Copy exactly, please, each line of the data below until the line that contains "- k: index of" has been copied, beginning at the top.

--------------------

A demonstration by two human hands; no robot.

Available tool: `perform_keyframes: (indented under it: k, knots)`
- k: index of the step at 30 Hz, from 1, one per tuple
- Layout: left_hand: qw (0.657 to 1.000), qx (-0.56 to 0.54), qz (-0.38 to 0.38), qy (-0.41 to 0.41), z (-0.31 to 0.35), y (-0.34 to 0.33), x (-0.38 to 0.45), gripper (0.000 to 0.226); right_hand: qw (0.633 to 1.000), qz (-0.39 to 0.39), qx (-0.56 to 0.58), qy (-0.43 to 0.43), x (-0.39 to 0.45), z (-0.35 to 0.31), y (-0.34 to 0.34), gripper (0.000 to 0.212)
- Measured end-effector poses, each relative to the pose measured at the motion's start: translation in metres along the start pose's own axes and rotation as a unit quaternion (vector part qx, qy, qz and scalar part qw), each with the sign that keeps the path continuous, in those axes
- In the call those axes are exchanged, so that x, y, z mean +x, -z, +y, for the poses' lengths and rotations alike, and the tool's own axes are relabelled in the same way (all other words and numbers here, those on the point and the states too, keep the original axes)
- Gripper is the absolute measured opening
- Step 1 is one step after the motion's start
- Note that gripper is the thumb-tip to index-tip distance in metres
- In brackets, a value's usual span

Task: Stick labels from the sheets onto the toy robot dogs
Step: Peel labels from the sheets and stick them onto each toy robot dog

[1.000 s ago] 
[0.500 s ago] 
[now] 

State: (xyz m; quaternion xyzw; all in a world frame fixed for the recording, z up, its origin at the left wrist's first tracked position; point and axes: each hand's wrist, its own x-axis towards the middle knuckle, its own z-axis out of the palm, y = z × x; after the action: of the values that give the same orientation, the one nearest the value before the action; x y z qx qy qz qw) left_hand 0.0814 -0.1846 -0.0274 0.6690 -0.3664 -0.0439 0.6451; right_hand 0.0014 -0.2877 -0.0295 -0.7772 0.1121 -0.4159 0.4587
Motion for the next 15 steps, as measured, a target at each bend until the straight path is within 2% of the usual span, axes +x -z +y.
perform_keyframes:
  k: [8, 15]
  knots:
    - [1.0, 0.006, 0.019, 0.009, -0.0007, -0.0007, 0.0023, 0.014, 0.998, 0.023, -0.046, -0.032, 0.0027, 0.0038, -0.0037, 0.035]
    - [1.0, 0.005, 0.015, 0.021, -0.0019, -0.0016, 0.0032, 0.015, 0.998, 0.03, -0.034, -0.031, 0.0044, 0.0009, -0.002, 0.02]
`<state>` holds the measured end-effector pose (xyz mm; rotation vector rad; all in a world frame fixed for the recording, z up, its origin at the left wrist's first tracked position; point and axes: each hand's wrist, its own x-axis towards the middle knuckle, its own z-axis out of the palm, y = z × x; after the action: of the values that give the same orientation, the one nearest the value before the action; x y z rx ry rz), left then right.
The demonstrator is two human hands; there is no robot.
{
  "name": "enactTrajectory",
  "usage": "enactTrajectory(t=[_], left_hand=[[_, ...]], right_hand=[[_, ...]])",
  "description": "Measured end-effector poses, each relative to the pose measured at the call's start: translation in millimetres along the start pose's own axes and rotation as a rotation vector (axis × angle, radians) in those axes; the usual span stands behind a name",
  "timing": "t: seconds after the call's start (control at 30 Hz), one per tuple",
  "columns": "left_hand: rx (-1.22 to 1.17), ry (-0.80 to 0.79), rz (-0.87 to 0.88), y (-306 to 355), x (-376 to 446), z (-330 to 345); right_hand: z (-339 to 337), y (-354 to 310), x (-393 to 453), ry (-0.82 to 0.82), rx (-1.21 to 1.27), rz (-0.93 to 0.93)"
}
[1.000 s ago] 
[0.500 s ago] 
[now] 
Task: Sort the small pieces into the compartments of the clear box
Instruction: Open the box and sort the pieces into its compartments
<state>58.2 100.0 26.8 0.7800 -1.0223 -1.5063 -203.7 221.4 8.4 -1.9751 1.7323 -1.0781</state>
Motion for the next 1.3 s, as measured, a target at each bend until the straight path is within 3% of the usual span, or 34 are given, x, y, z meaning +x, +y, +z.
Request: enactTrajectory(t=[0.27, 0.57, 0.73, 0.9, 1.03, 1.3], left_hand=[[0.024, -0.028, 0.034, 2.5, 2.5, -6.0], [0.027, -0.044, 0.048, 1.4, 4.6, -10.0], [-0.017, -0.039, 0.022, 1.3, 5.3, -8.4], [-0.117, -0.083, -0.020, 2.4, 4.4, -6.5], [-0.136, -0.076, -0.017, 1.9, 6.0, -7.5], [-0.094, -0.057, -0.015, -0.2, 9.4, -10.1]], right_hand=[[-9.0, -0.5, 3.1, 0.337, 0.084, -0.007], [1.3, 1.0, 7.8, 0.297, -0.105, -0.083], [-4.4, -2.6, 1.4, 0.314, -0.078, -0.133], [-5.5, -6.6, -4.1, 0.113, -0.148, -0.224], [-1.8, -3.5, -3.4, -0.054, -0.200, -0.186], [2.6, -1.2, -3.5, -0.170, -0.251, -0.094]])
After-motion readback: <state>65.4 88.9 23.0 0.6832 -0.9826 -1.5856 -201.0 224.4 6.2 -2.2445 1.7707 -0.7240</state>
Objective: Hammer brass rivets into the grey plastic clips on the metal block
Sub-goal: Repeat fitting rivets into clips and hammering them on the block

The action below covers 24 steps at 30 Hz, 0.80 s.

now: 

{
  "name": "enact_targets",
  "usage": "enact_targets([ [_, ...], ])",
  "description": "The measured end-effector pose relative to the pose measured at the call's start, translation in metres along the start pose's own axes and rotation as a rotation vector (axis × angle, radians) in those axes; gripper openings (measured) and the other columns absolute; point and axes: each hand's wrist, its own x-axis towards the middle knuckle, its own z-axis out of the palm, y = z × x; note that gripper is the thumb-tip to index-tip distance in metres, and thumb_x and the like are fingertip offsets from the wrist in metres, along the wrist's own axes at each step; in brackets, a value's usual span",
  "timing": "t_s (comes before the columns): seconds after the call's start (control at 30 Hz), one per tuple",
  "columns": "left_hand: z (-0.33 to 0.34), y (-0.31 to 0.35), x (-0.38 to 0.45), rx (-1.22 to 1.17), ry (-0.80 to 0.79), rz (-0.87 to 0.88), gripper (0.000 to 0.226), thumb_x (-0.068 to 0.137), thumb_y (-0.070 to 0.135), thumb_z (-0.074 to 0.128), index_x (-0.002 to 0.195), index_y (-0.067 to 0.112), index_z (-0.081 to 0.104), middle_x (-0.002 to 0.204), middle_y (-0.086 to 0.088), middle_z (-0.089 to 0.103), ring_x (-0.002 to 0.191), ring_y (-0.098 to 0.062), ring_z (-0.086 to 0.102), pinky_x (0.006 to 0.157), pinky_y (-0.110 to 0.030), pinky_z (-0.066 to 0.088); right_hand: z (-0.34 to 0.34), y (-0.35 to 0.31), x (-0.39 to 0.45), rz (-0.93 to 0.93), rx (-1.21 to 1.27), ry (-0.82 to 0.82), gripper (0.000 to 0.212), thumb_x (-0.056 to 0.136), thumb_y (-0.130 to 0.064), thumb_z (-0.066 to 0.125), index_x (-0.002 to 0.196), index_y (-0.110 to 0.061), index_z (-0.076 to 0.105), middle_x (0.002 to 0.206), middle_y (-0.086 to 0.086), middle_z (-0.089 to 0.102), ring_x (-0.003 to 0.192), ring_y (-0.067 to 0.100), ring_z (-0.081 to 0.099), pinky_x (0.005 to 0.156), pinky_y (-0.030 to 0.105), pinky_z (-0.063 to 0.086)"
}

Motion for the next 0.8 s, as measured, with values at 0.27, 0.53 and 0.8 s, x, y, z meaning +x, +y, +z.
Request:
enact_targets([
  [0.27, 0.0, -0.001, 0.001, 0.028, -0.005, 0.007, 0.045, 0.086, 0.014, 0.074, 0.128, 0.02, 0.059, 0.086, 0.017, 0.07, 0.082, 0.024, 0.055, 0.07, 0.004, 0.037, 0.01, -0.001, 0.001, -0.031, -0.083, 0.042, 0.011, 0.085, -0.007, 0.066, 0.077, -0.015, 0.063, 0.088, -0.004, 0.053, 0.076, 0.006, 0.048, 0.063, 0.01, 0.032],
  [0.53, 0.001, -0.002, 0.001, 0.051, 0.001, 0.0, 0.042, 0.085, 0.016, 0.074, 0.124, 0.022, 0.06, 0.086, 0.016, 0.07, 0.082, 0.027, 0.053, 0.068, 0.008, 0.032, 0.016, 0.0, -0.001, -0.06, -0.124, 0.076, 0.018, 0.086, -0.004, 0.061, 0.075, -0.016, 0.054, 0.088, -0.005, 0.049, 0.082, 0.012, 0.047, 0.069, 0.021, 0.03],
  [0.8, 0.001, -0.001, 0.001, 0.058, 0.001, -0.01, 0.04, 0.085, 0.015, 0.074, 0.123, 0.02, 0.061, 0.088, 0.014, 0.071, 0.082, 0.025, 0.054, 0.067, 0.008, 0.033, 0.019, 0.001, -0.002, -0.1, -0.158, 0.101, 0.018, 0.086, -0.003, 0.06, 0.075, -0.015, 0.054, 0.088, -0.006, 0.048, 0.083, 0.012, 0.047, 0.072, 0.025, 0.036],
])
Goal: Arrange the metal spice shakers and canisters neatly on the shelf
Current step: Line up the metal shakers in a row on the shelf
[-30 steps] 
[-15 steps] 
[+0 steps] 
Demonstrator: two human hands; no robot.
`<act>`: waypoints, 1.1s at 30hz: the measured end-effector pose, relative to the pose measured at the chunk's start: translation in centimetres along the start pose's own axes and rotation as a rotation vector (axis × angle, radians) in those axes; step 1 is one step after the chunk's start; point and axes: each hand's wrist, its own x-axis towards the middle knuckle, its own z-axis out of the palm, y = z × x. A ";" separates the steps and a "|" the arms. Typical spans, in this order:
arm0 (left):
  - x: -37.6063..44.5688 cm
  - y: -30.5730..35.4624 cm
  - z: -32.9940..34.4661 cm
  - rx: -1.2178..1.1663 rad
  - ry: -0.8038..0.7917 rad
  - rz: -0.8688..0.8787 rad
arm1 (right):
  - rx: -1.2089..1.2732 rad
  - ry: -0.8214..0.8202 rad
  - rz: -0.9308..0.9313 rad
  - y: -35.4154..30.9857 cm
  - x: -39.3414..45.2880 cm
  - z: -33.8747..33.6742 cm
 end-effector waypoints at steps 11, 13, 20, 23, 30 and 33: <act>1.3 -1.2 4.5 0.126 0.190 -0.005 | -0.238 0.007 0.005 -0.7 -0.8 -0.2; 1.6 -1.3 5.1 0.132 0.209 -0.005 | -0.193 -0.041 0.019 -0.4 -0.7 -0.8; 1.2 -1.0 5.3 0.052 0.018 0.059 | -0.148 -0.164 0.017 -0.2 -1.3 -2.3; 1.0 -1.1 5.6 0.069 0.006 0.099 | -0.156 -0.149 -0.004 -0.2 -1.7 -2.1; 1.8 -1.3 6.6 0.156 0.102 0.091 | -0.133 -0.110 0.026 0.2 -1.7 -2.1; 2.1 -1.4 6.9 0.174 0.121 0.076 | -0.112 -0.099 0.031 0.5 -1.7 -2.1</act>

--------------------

- Output for this exercise -
A demonstration by two human hands; no robot.

Available tool: `perform_keyframes: (indented under it: k, knots)`
- k: index of the step at 30 Hz, from 1, one per tuple

The output requires no further additions.